Medha Singh headshot

Medha Singh is a poet, translator, and editor. She is editor of Berfrois, London. She has published a work of translation, a collection of love letters that she translated from the French, penned by Indian modernist painter Sayed Haider Raza during his time in France, I Will Bring My Time: Love Letters by S.H. Raza (Vadehra Art Gallery, 2020).

Her work has appeared in Almost Island, Hotel, Berfrois, Interpret, 3:AM, Indian Quarterly, The Bombay Literary Magazine, Poetry at Sangam and The Charles River Journal, among others.

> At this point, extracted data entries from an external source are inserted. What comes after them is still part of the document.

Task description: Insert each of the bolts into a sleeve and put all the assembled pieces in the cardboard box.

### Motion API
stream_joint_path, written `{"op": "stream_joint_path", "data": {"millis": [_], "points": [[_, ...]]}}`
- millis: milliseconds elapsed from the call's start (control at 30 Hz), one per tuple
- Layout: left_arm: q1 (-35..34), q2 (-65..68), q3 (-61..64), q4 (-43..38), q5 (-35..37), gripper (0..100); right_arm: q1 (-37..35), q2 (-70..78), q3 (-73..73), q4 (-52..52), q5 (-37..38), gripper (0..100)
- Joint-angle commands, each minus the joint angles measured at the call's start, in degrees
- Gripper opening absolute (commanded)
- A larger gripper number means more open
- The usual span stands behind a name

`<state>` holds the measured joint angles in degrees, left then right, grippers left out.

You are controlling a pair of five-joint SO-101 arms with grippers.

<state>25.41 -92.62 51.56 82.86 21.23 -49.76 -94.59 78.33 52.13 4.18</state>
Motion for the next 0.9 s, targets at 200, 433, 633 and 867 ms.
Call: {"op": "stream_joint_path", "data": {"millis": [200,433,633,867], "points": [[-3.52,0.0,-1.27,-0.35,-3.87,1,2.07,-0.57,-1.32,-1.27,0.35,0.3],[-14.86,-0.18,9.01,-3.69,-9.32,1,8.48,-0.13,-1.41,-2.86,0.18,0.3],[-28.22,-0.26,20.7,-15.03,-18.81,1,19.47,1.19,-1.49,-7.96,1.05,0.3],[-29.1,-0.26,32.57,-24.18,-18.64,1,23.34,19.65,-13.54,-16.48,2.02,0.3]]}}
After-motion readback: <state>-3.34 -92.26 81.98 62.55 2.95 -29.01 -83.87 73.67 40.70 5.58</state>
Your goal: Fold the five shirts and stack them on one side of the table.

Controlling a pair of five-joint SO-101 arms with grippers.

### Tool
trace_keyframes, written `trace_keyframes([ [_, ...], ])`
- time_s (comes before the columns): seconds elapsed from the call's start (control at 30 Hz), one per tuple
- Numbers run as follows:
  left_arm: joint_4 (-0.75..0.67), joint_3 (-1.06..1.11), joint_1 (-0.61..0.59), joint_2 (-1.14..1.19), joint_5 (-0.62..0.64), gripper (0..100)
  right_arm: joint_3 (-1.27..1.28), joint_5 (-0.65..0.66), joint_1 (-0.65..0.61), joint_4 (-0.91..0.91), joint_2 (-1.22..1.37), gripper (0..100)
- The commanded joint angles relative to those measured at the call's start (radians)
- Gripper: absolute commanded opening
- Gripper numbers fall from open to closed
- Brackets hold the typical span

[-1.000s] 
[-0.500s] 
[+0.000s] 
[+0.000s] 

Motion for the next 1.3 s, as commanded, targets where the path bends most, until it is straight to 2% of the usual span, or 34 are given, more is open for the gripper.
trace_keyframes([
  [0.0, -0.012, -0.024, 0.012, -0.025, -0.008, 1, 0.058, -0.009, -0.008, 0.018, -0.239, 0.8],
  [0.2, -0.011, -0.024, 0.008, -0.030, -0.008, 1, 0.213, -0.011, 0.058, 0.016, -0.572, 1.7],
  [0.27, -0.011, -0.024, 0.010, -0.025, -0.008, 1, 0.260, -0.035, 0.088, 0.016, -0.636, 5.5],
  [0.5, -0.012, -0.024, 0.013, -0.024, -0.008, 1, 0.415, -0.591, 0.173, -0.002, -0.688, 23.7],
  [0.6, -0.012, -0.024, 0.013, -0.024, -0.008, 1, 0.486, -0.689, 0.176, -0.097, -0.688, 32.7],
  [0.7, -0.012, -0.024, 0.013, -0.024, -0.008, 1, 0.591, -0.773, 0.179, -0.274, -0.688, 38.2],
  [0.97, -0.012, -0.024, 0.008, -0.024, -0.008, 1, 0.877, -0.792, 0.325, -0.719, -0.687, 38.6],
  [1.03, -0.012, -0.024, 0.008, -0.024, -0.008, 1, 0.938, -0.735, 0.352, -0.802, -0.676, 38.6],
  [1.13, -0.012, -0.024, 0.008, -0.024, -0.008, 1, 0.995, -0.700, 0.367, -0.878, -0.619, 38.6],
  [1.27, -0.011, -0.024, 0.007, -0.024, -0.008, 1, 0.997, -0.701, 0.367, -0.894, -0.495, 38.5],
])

Her work has been anthologized in Singing in the Dark (Penguin, 2020), The Gollancz Book of South Asian Science Fiction (Hachette, 2021), Contemporary Indian Poetry by Younger Indians (Sahitya Akademi, 2020), Best Indian Poetry 2018 (RLFPA editions), Divining Dante (Recent Work Press, 2021), Future Library: Contemporary Indian Writing (Red Hen Press, 2022), Converse: Contemporary English Poetry by Indians (Penguin Random House, 2022); The Best Asian Poetry (Kitaab, 2022). Her work has been translated into Hindi, Spanish and French.

Her interviews have appeared on the website of The Pablo Neruda Foundation, Chile; NERObooks, Boston; POV, Denmark, Queen Mob's Teahouse, London and JCAM, Massachusettes. among others.

Medha was longlisted for the Toto Funds the Arts Awards (India) in 2019 and 2020. She took her MSc in Creative Writing from the University of Edinburgh. Her collection of poems is forthcoming.

Writing sample

I Hear Father is Dead in Another Country

One is as old as the days they remember.

Some make us age quicker, better.

Some slow in pace: something between a wish

and a prayer, something

that is both. Some call it hope. It's not.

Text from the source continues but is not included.